The remaining lace was threaded through the eyelets and then pulled as tightly as possible and tied off.
The trick with heatshrink tubing was repeated to get rid of the dangling spare piece of the lace.
A quick shuffle made sure that none of the laces were fouling any of the various fastening devices on the cycle rack.
Step 7: Lessons Learned and Improvements
I was just amazed that I managed to find a re-use project for shoes which didn't involve scavenging leather from them.
The canvas is really good as a cover for the cycle carrier. It compresses the foam slightly which makes it easier to get the bike on first time, and it allows the cycle to slide easily to the inboard position without snagging or damaging either the rack or the cycle.
If I do this again (i.e. the next time my sneakers fall apart) then I might cut a thicker slice from the side canvas pieces before sewing them together.

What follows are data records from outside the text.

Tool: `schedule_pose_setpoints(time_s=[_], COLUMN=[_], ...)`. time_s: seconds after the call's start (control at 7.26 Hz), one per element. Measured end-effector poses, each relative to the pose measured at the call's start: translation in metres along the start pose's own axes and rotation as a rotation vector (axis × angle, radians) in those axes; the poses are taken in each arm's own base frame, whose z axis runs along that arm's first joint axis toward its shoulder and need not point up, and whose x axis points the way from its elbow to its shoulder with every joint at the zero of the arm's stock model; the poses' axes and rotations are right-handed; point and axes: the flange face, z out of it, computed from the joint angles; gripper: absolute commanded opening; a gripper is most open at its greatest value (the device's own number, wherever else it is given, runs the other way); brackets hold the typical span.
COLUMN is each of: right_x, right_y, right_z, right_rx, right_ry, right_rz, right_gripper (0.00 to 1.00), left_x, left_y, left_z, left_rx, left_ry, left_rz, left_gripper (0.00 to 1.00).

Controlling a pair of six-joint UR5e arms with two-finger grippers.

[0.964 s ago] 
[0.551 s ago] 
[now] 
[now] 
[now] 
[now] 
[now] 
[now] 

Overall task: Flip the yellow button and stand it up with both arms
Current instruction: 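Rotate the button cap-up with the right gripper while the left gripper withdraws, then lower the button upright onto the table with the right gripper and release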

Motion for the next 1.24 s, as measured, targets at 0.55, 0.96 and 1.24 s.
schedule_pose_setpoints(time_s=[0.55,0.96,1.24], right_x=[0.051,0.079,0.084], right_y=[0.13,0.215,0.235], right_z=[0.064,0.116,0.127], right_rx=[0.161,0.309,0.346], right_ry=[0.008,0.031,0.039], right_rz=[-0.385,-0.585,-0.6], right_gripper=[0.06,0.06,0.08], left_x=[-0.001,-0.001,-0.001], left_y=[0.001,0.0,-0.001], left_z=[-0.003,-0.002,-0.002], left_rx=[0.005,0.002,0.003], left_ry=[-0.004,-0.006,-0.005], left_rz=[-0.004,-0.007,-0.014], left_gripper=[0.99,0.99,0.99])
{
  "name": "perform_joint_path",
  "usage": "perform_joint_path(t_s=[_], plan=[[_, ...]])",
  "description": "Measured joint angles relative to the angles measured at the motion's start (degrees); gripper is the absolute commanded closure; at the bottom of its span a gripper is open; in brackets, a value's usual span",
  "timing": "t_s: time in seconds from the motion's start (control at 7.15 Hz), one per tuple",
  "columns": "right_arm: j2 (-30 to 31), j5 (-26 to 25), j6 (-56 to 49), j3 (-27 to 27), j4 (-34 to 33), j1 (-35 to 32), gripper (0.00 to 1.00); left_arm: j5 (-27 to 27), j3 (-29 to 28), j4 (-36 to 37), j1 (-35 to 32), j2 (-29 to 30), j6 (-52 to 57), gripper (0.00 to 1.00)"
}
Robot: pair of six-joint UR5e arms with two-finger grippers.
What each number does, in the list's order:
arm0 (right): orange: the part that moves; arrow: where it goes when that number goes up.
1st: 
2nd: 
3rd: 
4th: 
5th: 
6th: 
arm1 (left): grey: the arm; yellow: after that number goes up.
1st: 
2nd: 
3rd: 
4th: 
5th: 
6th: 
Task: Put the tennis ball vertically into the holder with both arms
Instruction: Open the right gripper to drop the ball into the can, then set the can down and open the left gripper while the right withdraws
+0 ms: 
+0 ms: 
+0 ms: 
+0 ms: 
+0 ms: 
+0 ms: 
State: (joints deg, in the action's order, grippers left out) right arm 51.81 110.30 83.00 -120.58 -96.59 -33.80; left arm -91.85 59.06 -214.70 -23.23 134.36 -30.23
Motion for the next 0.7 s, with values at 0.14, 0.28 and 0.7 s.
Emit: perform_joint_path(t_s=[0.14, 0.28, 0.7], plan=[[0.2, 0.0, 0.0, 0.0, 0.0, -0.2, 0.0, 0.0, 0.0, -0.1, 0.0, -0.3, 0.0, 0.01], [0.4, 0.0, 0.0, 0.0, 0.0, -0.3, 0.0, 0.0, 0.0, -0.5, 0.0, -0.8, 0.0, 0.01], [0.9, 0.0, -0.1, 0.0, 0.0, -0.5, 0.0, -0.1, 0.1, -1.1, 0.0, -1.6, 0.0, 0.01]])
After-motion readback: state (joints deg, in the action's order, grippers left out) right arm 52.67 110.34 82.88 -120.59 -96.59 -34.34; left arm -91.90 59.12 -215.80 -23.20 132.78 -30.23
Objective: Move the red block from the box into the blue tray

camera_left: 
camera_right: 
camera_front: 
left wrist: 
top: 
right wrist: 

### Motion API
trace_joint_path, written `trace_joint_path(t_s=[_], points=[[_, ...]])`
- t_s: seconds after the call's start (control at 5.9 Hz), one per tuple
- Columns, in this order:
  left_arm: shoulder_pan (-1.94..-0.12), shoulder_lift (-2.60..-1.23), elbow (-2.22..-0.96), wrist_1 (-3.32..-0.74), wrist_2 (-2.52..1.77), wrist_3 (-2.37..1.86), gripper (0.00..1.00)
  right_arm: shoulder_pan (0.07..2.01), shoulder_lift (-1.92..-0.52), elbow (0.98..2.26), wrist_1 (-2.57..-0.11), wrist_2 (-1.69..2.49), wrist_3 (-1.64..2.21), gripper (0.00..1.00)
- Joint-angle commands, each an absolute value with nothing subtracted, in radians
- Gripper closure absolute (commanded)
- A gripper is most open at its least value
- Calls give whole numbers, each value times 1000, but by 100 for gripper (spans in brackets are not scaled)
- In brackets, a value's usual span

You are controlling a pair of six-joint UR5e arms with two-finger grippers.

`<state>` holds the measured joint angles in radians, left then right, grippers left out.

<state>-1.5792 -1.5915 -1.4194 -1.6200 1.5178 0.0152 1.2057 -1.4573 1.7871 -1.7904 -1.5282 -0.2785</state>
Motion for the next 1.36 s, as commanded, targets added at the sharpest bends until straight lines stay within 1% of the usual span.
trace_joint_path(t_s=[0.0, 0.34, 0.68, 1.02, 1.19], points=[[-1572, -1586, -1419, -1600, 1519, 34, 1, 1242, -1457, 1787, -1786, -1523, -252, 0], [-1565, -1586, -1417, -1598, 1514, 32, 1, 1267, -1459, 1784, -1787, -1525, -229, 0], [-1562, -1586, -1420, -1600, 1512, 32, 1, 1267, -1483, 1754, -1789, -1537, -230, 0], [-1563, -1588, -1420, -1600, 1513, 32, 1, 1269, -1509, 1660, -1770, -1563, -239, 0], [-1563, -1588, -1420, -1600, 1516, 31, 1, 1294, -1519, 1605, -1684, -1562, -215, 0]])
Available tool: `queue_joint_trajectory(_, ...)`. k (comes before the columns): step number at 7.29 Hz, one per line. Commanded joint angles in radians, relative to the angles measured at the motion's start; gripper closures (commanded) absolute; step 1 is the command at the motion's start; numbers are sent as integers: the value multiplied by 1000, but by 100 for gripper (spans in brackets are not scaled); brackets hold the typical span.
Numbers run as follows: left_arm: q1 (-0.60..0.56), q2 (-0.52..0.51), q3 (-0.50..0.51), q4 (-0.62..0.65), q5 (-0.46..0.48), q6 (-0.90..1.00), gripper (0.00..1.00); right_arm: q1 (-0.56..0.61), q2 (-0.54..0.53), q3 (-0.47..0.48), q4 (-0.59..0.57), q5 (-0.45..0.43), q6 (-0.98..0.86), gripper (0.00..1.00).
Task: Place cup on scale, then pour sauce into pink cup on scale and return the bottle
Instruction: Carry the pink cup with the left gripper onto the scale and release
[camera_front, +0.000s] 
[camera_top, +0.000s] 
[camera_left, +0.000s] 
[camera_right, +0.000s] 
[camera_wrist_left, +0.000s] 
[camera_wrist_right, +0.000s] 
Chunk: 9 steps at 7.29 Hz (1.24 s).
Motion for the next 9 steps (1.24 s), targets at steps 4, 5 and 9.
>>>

This would have two benefits:-
1) the thinner wrapping would allow easier adjustment to make sure that the laces were not fouling the mounting hardware on the carrier
2) the thinner wrapping would result in the last pair of eyelets NOT overlapping which would allow them to be used for tying on
3) the seam would be run along clean canvas rather than peeled-off glue which will clag up your sewing machine.
Should the glue on your shoes end up transferring onto the foot on your sewing machine, then it can be cleaned off. Just remove the foot and give a good going over with some rubbing alcohol (or work through all the solvents in your home until you find one that works).